Not a day goes by without another story about the impact of Artificial Intelligence (AI) in our daily lives...

Whether it is the latest app to help you keep on top of your diet or maximizing your pension contributions, AI is the latest in a long line of technological advances aimed to make our lives better. In the financial services industry, AI-driven algorithms are making great strides in augmenting routine tasks and removing the need for others completely. Fraud detection is something that affects us all, yet is complex and difficult to detect. Banks and financial exchanges are embracing the ability of AI to sift through large data warehouses and identify fraudulent patterns that would be impractical for humans to do. In pharma, AI is increasingly being used to design better drugs more safely, cutting down development times and costs. What all of these applications have in common is the ability of AI to simplify complex multifactorial decision-making processing. Not least, Artificial Intelligence in medical 3D printing...

Artificial Intelligence and Medical Data

AI is being applied to a wide range of processes in a variety of industries. Whilst they are complex problems, there is an outcome that can be optimized for. These outcomes are usually strongly linked to the rationale for the adoption of AI in the first place. They allow us to identify problems that would have been unaddressable without AI due to the scale of the data or the ambiguity of the outcome. The advances in deep learning have also typically been in the fields of image processing, NLP and voice analysis. This is the result of the impressive success of particular neural network architectures in addressing these problems. Medical data is typically in one of these forms and therefore a prime candidate for the adoption of AI-driven algorithms. A good use-case is that of processing audio notes into actionable text notes by applying voice recognition and NLP.

In the field of medical 3D printing, Artificial Intelligence has been applied to advanced segmentation tasks using image processing neural networks. Segmentation is the process of identifying objects and their boundaries within an image. In the context of medical images and 3D printing, this is the anatomy within an image. When an image is fully segmented, all the pixels in the image have a label that corresponds to a piece of anatomy or part of scanning machinery that is visible within the image.

Artificial Intelligence in the Clinical Setting

In the clinical setting, the adoption of Artificial Intelligence is greeted with a mixture of excitement and concern about the accuracy of results produced by machines. Clearly, there is a need for a higher standard of accuracy in hospitals for AI, as the ramifications of a mistake can drastically affect peoples’ lives and health. The final decision for a clinical diagnosis should always remain with a healthcare professional. AI can help increase the capacity of people to make decisions and improve the quality of those decisions, but ultimately it should be there to augment rather than replace.

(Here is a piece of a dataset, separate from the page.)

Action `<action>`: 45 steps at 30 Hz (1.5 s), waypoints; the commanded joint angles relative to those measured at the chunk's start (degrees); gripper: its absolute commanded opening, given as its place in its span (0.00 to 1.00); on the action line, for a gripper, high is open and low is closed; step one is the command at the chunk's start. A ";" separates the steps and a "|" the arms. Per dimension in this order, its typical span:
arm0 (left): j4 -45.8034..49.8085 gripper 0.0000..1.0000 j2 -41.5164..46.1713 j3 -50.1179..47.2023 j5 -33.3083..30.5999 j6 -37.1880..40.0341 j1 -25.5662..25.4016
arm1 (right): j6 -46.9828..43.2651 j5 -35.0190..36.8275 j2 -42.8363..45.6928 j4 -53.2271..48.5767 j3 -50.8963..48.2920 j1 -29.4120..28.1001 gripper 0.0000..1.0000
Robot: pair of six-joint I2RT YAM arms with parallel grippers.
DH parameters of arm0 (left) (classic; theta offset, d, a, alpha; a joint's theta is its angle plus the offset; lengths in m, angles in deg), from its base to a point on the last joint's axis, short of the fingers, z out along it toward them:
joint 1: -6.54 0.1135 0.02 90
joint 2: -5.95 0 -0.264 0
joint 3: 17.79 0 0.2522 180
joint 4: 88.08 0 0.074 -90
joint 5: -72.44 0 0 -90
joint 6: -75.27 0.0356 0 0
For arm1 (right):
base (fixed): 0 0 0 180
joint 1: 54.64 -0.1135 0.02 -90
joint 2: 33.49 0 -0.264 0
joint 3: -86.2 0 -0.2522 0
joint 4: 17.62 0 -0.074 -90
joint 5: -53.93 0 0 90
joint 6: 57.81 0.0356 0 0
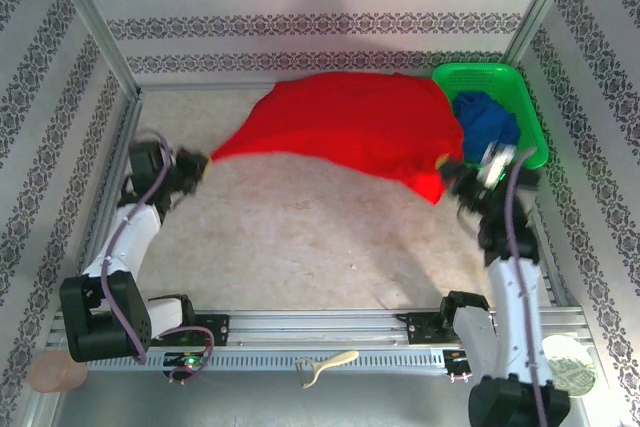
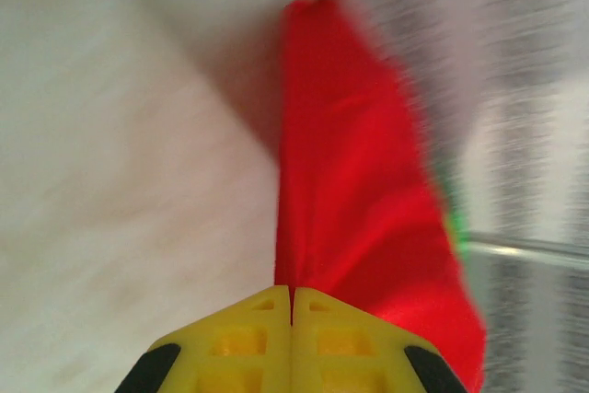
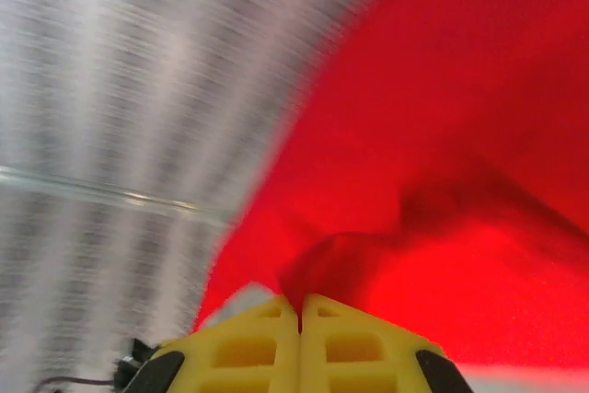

Figure 1: Rise in the demand for imaging in the NHS in England taken from NHS Imaging and Radiodiagnostic activity in England 2012/13 Release

One of the main drivers for the adoption of AI in imaging is the inexorable rise in the utilization of imaging to make clinical decisions. As the number of images increases, so does the corresponding demand for analysis of them. AI can help address this need by augmenting the analysis of the imaging. This will facilitate better decision making in healthcare as the burden of routine analysis is removed and time is freed up to address more complex and difficult analysis that requires expert human intervention.

Of course, axial3D's mission is to support healthcare professionals in making more informed decisions, supported by in-depth insights through advanced medical visualizations. If you have a complex case, we might be able to help...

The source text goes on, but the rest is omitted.